#### [EXERCISE GOAL]
In the records below, some lines contain the word "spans". Copy each of them.

Saved data entries

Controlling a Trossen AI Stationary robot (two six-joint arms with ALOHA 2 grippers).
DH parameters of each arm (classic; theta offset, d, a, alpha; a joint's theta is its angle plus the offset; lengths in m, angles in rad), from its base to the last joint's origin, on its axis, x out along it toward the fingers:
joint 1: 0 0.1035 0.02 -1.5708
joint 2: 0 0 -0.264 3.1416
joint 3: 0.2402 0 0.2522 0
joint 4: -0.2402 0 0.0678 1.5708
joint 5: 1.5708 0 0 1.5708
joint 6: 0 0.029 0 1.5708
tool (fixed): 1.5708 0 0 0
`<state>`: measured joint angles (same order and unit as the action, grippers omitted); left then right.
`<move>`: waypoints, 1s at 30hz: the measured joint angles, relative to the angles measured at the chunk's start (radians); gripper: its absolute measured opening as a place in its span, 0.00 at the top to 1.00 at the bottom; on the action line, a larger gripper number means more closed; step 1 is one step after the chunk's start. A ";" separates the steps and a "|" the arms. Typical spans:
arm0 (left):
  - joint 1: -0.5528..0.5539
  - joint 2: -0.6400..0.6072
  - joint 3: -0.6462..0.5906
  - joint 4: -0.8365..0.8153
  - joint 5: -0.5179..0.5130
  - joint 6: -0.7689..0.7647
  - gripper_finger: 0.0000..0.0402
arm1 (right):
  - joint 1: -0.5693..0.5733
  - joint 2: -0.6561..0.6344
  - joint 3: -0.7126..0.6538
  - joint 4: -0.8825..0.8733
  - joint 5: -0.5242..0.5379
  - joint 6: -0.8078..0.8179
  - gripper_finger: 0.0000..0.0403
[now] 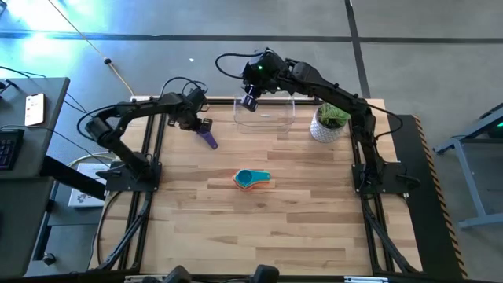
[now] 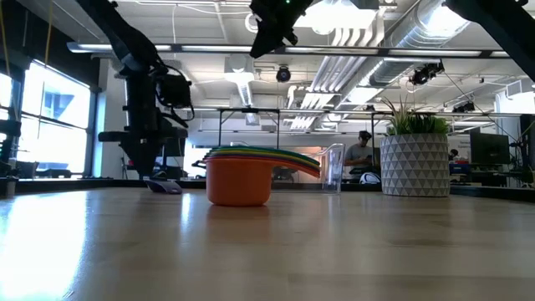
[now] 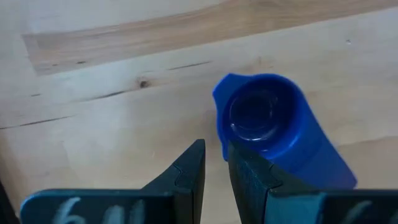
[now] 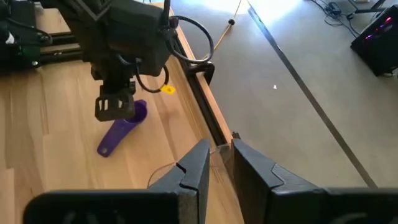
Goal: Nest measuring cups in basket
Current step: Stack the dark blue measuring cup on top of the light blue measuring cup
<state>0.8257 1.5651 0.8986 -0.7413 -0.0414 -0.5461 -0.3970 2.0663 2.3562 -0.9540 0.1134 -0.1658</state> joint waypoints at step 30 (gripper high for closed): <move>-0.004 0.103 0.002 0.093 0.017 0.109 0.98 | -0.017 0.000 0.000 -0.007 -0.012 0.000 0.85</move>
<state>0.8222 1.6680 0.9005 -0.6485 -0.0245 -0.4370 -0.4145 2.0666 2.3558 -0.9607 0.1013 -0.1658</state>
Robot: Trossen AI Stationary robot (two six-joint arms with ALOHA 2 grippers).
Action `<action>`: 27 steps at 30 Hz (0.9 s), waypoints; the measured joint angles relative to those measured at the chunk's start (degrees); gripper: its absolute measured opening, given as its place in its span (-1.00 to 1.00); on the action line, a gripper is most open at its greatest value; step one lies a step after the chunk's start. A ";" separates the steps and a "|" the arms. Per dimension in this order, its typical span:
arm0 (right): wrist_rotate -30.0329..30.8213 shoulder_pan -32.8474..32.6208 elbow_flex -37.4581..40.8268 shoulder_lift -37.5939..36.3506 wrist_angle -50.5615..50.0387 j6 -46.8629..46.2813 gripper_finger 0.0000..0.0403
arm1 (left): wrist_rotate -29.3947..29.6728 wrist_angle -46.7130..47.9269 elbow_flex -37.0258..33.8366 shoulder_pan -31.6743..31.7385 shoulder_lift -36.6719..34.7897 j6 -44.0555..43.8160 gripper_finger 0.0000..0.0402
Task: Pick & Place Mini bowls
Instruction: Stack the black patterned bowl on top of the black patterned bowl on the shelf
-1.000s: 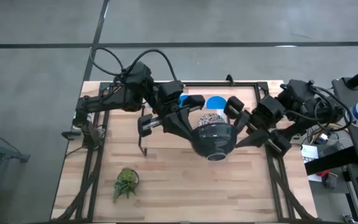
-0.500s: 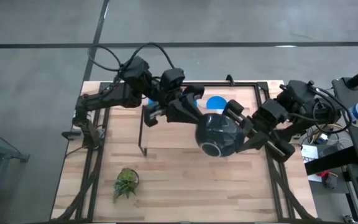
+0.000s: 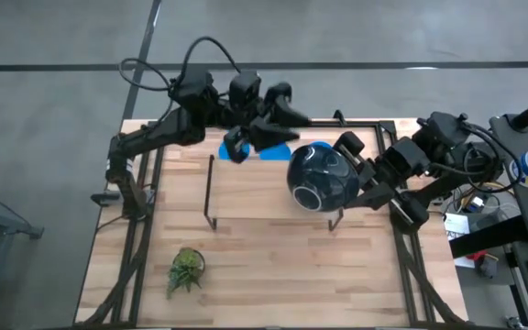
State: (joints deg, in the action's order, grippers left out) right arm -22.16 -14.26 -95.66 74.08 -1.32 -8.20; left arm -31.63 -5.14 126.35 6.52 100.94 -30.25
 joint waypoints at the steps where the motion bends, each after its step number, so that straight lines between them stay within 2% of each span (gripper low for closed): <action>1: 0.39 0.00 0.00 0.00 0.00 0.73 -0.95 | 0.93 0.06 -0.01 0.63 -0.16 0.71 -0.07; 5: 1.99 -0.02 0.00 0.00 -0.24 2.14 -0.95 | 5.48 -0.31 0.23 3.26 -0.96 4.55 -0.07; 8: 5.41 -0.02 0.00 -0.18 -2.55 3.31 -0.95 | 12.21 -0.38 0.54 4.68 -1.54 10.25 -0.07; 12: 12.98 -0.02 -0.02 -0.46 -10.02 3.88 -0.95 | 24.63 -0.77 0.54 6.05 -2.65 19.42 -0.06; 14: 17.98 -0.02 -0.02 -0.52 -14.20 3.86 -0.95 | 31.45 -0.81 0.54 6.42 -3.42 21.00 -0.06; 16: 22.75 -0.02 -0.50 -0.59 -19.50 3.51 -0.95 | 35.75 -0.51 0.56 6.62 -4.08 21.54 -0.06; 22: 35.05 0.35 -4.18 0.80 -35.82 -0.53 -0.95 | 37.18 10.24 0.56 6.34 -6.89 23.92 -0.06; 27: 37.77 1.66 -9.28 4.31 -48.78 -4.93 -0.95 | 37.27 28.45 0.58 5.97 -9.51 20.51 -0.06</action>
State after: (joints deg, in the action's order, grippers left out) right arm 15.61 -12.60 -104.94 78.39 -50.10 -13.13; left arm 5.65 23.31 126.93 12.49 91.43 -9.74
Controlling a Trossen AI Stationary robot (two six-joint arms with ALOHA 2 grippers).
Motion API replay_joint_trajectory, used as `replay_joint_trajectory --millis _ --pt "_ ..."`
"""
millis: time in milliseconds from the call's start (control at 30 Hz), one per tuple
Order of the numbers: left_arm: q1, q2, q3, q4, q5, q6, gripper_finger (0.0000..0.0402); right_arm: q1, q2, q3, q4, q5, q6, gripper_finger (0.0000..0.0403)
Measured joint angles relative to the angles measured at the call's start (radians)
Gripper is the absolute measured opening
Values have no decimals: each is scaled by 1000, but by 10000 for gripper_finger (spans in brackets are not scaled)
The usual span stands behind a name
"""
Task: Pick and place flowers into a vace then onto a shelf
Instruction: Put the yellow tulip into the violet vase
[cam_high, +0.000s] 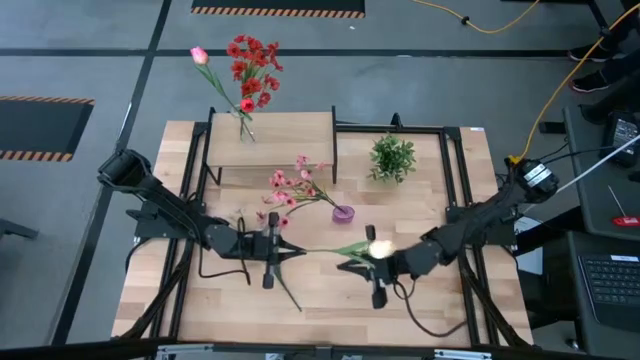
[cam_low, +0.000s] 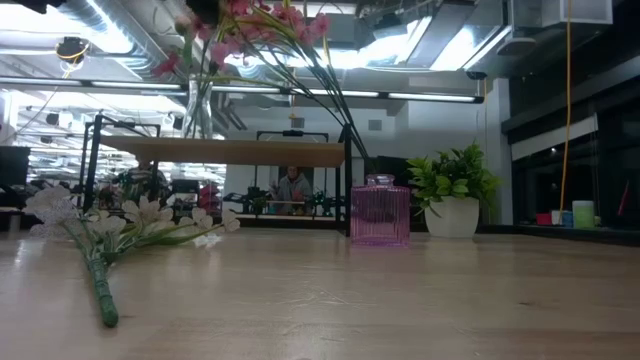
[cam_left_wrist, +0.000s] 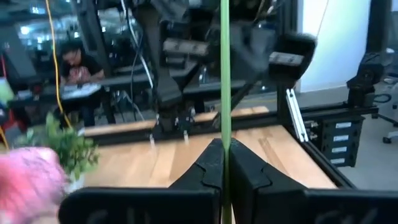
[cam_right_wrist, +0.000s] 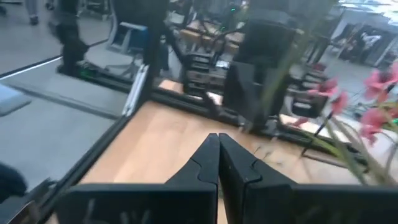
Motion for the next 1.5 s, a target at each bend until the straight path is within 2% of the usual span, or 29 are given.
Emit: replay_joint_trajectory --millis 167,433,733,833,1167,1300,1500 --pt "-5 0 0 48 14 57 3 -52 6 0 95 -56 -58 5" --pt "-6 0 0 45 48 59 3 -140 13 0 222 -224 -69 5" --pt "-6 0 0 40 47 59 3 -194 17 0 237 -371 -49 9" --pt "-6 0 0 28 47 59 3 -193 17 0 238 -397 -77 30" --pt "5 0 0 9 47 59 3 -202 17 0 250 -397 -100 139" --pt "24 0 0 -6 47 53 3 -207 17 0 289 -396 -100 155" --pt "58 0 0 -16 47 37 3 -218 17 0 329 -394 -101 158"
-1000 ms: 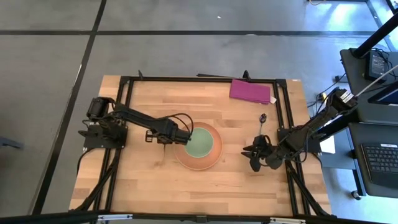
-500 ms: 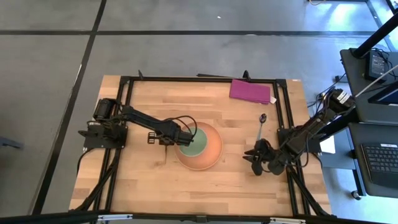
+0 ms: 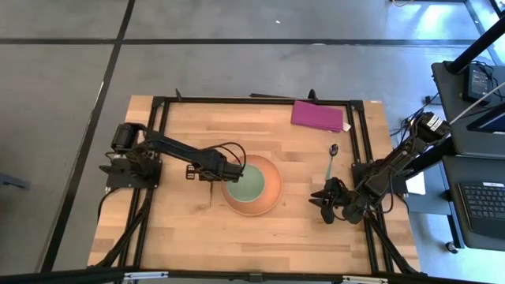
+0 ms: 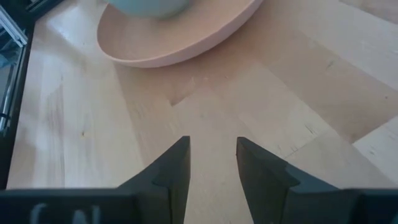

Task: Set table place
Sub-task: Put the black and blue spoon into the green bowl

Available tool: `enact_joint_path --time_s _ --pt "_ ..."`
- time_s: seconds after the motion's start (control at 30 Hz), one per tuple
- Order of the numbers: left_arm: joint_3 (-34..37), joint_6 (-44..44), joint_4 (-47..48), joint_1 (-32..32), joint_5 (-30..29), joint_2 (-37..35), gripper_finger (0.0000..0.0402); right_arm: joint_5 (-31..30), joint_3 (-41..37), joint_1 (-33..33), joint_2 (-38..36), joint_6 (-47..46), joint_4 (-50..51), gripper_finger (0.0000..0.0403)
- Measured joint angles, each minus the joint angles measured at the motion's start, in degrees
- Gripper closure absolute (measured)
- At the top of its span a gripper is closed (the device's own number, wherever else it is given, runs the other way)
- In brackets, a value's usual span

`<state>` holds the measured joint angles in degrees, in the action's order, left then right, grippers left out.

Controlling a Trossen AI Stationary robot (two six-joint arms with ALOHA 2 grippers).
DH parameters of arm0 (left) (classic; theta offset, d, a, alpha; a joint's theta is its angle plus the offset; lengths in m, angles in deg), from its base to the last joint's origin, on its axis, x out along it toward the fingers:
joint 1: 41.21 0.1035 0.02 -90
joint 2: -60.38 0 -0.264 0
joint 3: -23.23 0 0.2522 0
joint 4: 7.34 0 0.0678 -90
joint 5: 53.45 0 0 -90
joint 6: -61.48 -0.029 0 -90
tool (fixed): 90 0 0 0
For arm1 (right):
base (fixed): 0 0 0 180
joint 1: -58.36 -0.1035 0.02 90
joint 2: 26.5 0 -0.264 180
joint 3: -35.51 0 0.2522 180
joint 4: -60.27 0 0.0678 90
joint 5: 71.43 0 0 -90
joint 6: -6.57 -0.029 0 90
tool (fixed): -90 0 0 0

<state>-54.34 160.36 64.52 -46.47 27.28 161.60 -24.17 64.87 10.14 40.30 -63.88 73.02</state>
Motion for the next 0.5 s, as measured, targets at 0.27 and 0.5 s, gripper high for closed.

#### [YOUR RESPONSE]
`<move>`: waypoints, 1s at 30hz: the measured joint angles, relative to the angles measured at the chunk's start (radians); gripper: its absolute measured opening as a place in its span, 0.00 at the top to 1.00 at the bottom; on the action line, a larger gripper number means more closed; step 1 is one step after the chunk's start. A ";" separates the steps and a "|" the arms. Typical spans:
Values have no decimals: each is scaled by 1000, but by 10000 for gripper_finger (spans in brackets are not scaled)

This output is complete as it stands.